### Work instructions
Leaving the images out, output each entry below exactly.

━━━ Dataset records ━━━

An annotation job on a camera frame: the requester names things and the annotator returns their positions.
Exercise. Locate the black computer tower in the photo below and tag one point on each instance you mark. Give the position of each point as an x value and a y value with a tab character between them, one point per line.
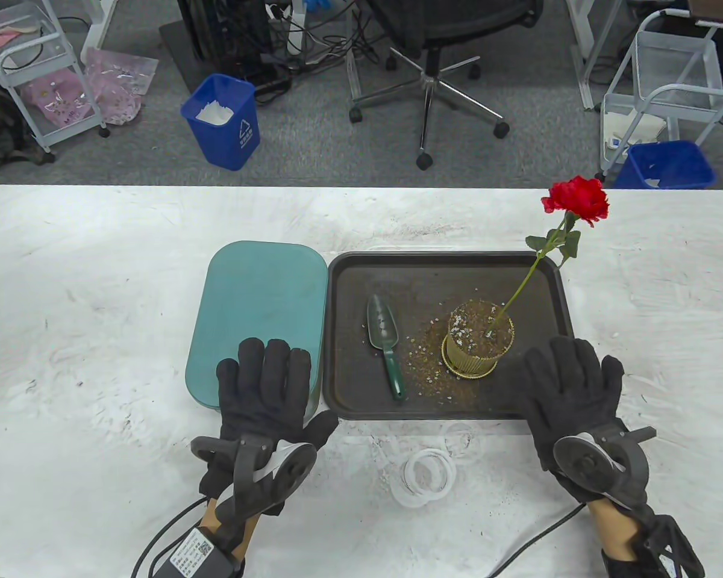
217	30

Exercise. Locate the black floor mat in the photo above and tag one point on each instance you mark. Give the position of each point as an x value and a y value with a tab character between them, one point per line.
181	54

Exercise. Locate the green plastic storage bin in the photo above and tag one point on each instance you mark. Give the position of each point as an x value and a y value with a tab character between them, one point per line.
313	409

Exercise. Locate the teal plastic bin lid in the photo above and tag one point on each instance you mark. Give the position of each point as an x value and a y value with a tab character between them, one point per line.
259	301

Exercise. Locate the white power strip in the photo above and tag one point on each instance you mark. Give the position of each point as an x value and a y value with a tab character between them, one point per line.
295	24

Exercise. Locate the yellow ribbed flower pot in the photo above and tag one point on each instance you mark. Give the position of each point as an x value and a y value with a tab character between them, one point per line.
476	366

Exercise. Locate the black office chair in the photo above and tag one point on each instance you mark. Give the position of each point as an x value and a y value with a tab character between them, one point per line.
458	18

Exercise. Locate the green garden trowel scoop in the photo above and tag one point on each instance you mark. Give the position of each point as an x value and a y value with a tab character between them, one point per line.
382	328

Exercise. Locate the white desk leg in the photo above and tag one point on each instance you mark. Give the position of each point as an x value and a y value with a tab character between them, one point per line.
587	60
99	30

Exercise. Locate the plain blue waste bin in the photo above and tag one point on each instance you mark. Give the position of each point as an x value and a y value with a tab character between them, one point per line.
669	165

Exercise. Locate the red artificial rose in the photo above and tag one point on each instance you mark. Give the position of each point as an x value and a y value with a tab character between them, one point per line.
578	195

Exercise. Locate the aluminium rail piece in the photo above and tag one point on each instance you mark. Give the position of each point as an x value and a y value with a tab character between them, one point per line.
352	72

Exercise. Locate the person's right forearm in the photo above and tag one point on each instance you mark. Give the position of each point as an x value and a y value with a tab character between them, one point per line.
608	527

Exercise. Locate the person's left hand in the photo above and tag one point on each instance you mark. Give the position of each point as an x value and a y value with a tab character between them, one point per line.
265	403

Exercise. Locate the clear round plastic piece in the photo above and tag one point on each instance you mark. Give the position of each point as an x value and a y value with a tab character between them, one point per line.
458	436

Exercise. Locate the black labelled wrist box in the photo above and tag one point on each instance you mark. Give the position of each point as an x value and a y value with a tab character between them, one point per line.
199	557

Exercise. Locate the white rolling cart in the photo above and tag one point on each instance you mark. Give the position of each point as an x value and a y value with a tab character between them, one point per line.
18	15
675	66

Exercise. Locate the dark grey right controller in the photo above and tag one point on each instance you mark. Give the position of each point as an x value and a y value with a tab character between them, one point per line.
581	463

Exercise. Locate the black lattice wrist mount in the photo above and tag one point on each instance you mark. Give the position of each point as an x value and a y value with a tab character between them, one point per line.
669	548

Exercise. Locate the grey and white left controller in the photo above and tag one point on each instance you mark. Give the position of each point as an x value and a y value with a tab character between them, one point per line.
283	469

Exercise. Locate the brown potting mix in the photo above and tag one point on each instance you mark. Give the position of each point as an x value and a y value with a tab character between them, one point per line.
473	328
428	361

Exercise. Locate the person's right hand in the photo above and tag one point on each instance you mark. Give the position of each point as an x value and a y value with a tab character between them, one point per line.
572	397

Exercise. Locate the pink plastic bag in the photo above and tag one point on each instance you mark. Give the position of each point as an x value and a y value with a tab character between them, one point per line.
57	99
120	84

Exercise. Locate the white box in cart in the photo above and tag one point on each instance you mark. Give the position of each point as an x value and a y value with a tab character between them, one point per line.
632	129

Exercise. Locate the dark brown plastic tray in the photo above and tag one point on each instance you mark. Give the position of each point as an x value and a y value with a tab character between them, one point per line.
397	277

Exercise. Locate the blue bin with white symbol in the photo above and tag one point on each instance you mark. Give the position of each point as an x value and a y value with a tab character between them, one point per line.
220	141

━━━

### Exercise answer
An annotation job on a camera frame: the requester names things and the annotator returns their positions.
Exercise. Locate the black computer tower in the photo below and tag one point on each instance you mark. Give the position of each point as an x value and a y value with a tab character between them, one point per line.
217	30

Exercise. Locate the black floor mat in the photo above and tag one point on each instance you mark. Give the position of each point as an x value and a y value with a tab character between them, one point per line.
181	54

Exercise. Locate the green plastic storage bin in the photo above and tag one point on each instance you mark. Give the position of each point as an x value and a y value with a tab character between them, one point per line.
313	409

Exercise. Locate the teal plastic bin lid in the photo above and tag one point on each instance you mark. Give the position of each point as an x value and a y value with a tab character between them, one point per line.
259	301

Exercise. Locate the white power strip in the photo above and tag one point on each instance you mark. Give the position of each point as an x value and a y value with a tab character between them, one point per line.
295	24

Exercise. Locate the yellow ribbed flower pot in the photo above and tag one point on each instance you mark. Give the position of each point as an x value and a y value with a tab character between them, one point per line.
476	366

Exercise. Locate the black office chair in the photo above and tag one point on each instance you mark. Give the position of each point as an x value and a y value with a tab character between them, one point per line.
458	18

Exercise. Locate the green garden trowel scoop in the photo above and tag one point on each instance you mark. Give the position of each point as an x value and a y value with a tab character between them, one point per line.
382	328

Exercise. Locate the white desk leg in the photo above and tag one point on each instance you mark. Give the position of each point as an x value and a y value with a tab character between them, one point per line.
587	60
99	30

Exercise. Locate the plain blue waste bin in the photo above and tag one point on each instance you mark. Give the position of each point as an x value and a y value with a tab character between them, one point per line.
669	165

Exercise. Locate the red artificial rose in the photo above and tag one point on each instance you mark. Give the position of each point as an x value and a y value with a tab character between them, one point per line.
578	195

Exercise. Locate the aluminium rail piece in the photo above and tag one point on each instance you mark. Give the position of each point as an x value and a y value with a tab character between them, one point per line.
352	72

Exercise. Locate the person's right forearm in the photo above and tag one point on each instance you mark. Give the position of each point as an x value and a y value with a tab character between them, one point per line.
608	527

Exercise. Locate the person's left hand in the photo above and tag one point on each instance you mark. Give the position of each point as an x value and a y value with a tab character between them, one point per line.
265	403

Exercise. Locate the clear round plastic piece in the photo above and tag one point on each instance you mark. Give the position of each point as an x value and a y value with a tab character between them, one point per line.
458	436

Exercise. Locate the black labelled wrist box in the photo above and tag one point on each instance you mark. Give the position of each point as an x value and a y value with a tab character between them, one point per line.
199	557

Exercise. Locate the white rolling cart in the photo above and tag one point on each instance you mark. Give the position of each point as an x value and a y value with a tab character between them, one point per line.
18	15
675	66

Exercise. Locate the dark grey right controller in the photo above and tag one point on each instance you mark. Give the position of each point as an x value and a y value with a tab character between them, one point per line.
581	463

Exercise. Locate the black lattice wrist mount in the photo above and tag one point on each instance you mark. Give the position of each point as an x value and a y value with a tab character between them, one point per line.
669	548

Exercise. Locate the grey and white left controller in the photo above and tag one point on each instance you mark. Give the position of each point as an x value and a y value with a tab character between them, one point per line.
283	469

Exercise. Locate the brown potting mix in the photo above and tag one point on each instance you mark. Give the position of each point as an x value and a y value with a tab character between them, one point per line.
473	328
428	361

Exercise. Locate the person's right hand in the photo above and tag one point on each instance you mark. Give the position of each point as an x value and a y value with a tab character between them, one point per line.
572	397

Exercise. Locate the pink plastic bag in the photo above and tag one point on each instance you mark. Give the position of each point as an x value and a y value with a tab character between them, one point per line.
57	99
120	84

Exercise. Locate the white box in cart in the photo above and tag one point on each instance you mark. Give the position of each point as an x value and a y value with a tab character between them, one point per line.
632	129

Exercise. Locate the dark brown plastic tray in the photo above and tag one point on each instance you mark. Give the position of each point as an x value and a y value with a tab character between them, one point per line.
397	277

Exercise. Locate the blue bin with white symbol in the photo above and tag one point on each instance you mark. Give the position of each point as an x value and a y value with a tab character between them, one point per line.
220	141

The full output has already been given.